I drove back to Wenatchee, turned in the car and took a plane to Seattle. From there I headed north, on successively smaller planes, ultimately commandeering a four-seater Piper Cherokee that dropped me in Ross River, a few hundred miles south of the Arctic Circle in th
e Yukon. This was the vicinity of Paul’s old camp, up in the Selwyn Range to the east, and here I heard mention of him, a whisper really, not much more. But a whisper was all I needed. The next day I was on my way.
It was August, and this was north. The days stretched on forever. I wandered in twilight, caught glimpses of moose and bear, fox on the run, geese in migration. I saw mountains decked in snow and a sky that shimmered with magnetism and light. But no Paul. His camp was empty and by the looks of it had been for years. The skillet that had cost old man Carnegie a year’s output of steel was warped and covered with debris. The pen where Babe had slept was down, the field now overgrown with trees. I pitched my camp beside the creek he used to dam for the men and cooked myself meals of desiccated sausage and freeze-dried eggs, all the while dreaming of hotcakes swimming in maple syrup.
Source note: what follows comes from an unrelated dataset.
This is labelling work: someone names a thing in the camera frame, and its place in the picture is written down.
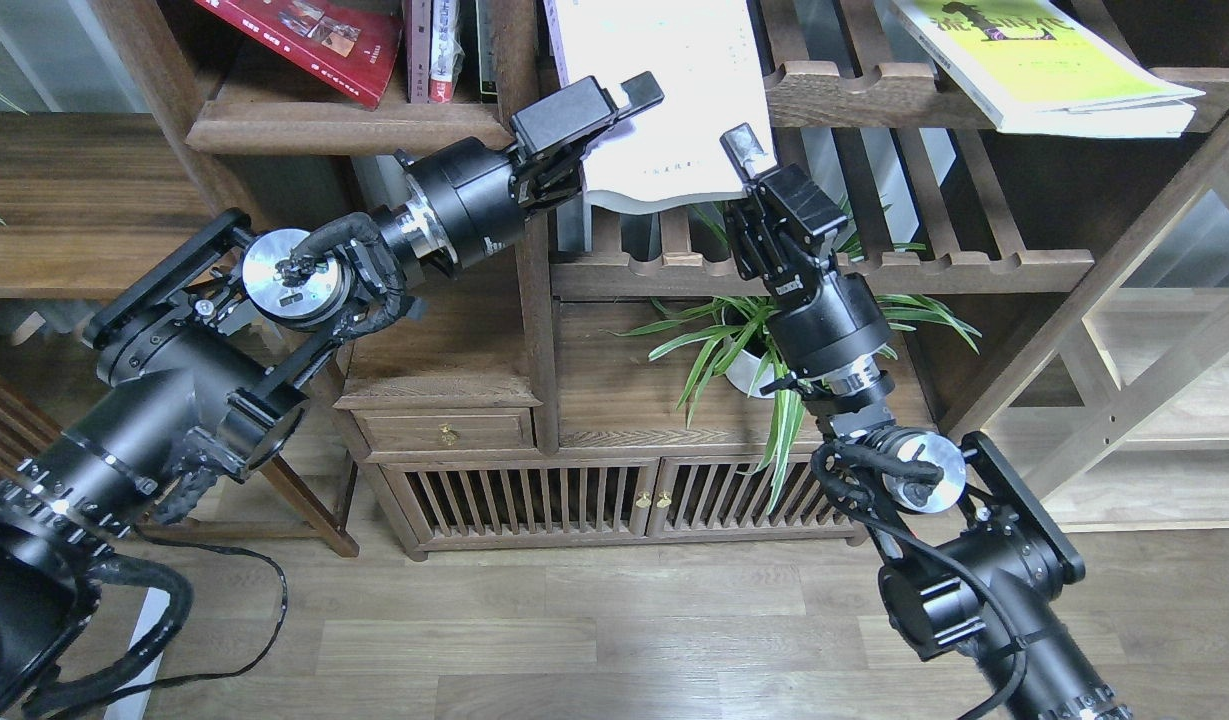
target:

I took day hikes, resigning myself to the fact that this past, like my marriage, was over.
Then one day in a snowfield I saw footprints. Boot shaped, waist-deep, as long and wide as a wagon. That evening I found him.
He was sitting by a lake in a talus-sloped basin above tree line, absently tossing stones the size of tires into the water. The evening chill that had me in parka and mittens didn’t seem to be affecting him. He was wearing what he always wore, though not in the way he always wore it. He was unkempt, his shirttails out, his boots untied. One of the legs of his pants was torn, and his beard, which I remembered as being neatly trimmed, was scraggly and matted.
The trail passed through scree, and the sound of shifting rock announced my arrival while I was still high above the lake. He looked up and frowned, as though unhappy at being disturbed. When he recognized who it was, the frown turned to a kind of puzzlement. He could have helped me down, but instead, he waited while I descended on my own.
It was a thrill to see him again. He said the same about me. But after the first flush of excitement our conversation lapsed. He seemed listless and preoccupied. I mentioned I’d been by the old camp.